Take the data below and write it out exactly, except for the pictures.

Dataset excerpt: Begin

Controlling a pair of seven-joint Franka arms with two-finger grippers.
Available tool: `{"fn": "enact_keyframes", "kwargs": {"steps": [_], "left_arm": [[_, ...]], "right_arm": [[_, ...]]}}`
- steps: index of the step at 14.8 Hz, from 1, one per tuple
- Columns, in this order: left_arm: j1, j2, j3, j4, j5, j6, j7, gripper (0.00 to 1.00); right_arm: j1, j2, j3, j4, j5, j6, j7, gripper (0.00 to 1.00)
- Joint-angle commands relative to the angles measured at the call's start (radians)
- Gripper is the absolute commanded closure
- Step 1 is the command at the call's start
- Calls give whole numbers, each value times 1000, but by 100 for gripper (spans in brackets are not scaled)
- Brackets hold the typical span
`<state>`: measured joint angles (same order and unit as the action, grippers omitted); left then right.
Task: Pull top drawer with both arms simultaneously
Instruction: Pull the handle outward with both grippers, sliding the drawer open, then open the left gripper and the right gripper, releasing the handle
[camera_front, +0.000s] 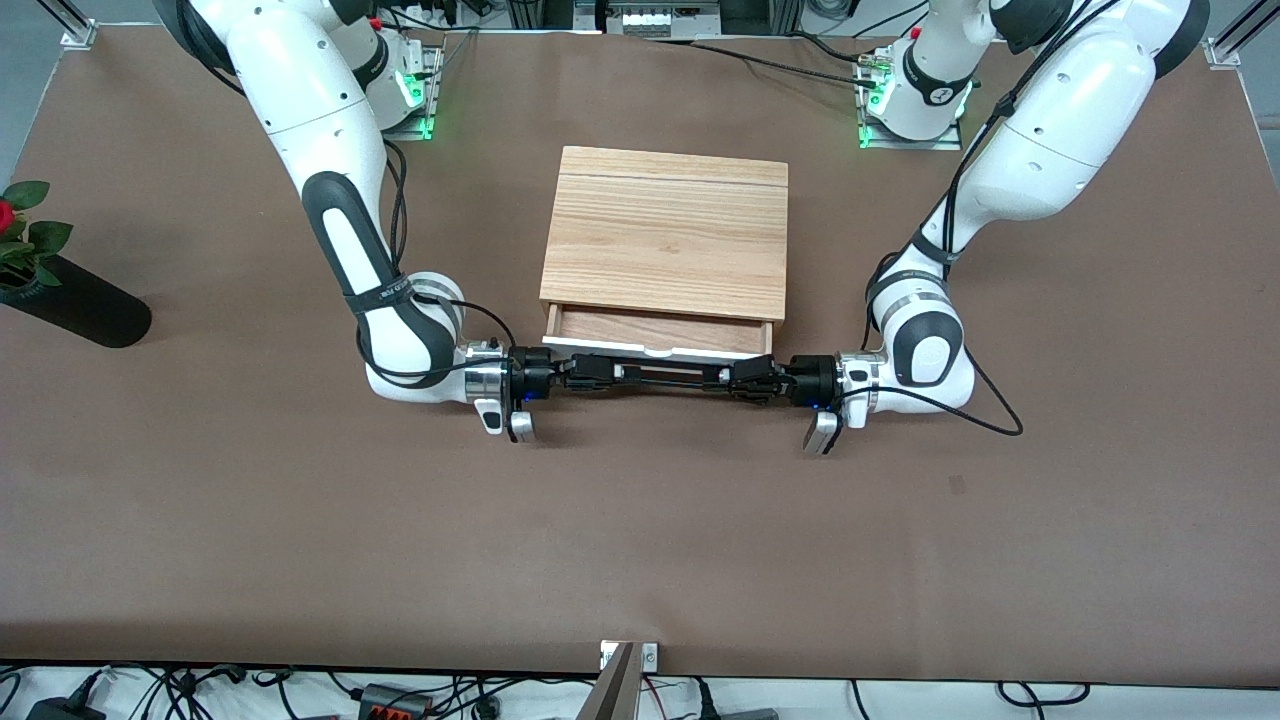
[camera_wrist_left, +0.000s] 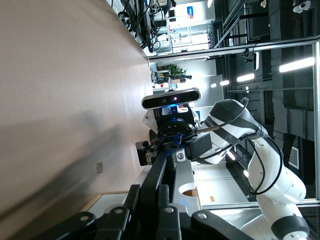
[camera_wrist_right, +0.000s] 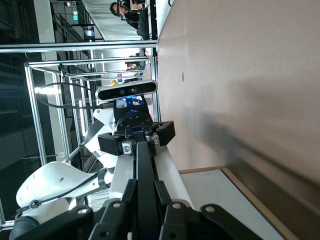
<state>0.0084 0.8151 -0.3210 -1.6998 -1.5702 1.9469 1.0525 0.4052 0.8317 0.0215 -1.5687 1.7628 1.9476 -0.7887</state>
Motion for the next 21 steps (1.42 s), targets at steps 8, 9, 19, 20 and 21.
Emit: {"fn": "enact_keyframes", "kwargs": {"steps": [8,9,19,20,21], "left_arm": [[-19,105,43,144,59,135,98,88],[-19,105,43,146,59,135,96,89],[-42,133,66,212,74,135,110,0],[-35,133,66,226,78,133,107,0],[-34,130,68,256,79,132,92,0]], "right_arm": [[-37,56,-6,139,84,102,40,100],[-37,56,-6,139,84,102,40,100],[-40,35,-6,124,44,108,43,0],[-40,29,-11,122,25,108,67,0],[-36,17,-30,124,-24,108,125,0]]}}
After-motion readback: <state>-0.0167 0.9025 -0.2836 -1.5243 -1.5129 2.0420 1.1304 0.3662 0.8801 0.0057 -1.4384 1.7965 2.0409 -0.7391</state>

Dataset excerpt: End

## Response to this task
Controlling a pair of seven-joint Franka arms with two-finger grippers.
Available tool: `{"fn": "enact_keyframes", "kwargs": {"steps": [_], "left_arm": [[_, ...]], "right_arm": [[_, ...]]}}`
- steps: index of the step at 14.8 Hz, from 1, one per tuple
- Columns, in this order: left_arm: j1, j2, j3, j4, j5, j6, j7, gripper (0.00 to 1.00); right_arm: j1, j2, j3, j4, j5, j6, j7, gripper (0.00 to 1.00)
- Joint-angle commands relative to the angles measured at the call's start (radians)
- Gripper is the absolute commanded closure
- Step 1 is the command at the call's start
- Calls give whole numbers, each value times 1000, but by 100 for gripper (spans in brackets are not scaled)
- Brackets hold the typical span
`<state>`: measured joint angles (same order and unit as the action, grippers omitted); left then right.
Task: Pull top drawer with both arms simultaneously
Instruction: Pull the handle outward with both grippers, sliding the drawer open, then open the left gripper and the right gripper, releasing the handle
[camera_front, +0.000s] 
[camera_wrist_left, +0.000s] 
[camera_wrist_right, +0.000s] 
<state>0.0084 0.8151 -0.3210 -1.6998 -1.5702 1.9469 1.0525 0.4052 0.8317 0.0215 -1.5687 1.7628 1.9476 -0.7887</state>
Motion for the next 21 steps (1.42 s), targets at steps 8, 9, 19, 20 and 21.
Emit: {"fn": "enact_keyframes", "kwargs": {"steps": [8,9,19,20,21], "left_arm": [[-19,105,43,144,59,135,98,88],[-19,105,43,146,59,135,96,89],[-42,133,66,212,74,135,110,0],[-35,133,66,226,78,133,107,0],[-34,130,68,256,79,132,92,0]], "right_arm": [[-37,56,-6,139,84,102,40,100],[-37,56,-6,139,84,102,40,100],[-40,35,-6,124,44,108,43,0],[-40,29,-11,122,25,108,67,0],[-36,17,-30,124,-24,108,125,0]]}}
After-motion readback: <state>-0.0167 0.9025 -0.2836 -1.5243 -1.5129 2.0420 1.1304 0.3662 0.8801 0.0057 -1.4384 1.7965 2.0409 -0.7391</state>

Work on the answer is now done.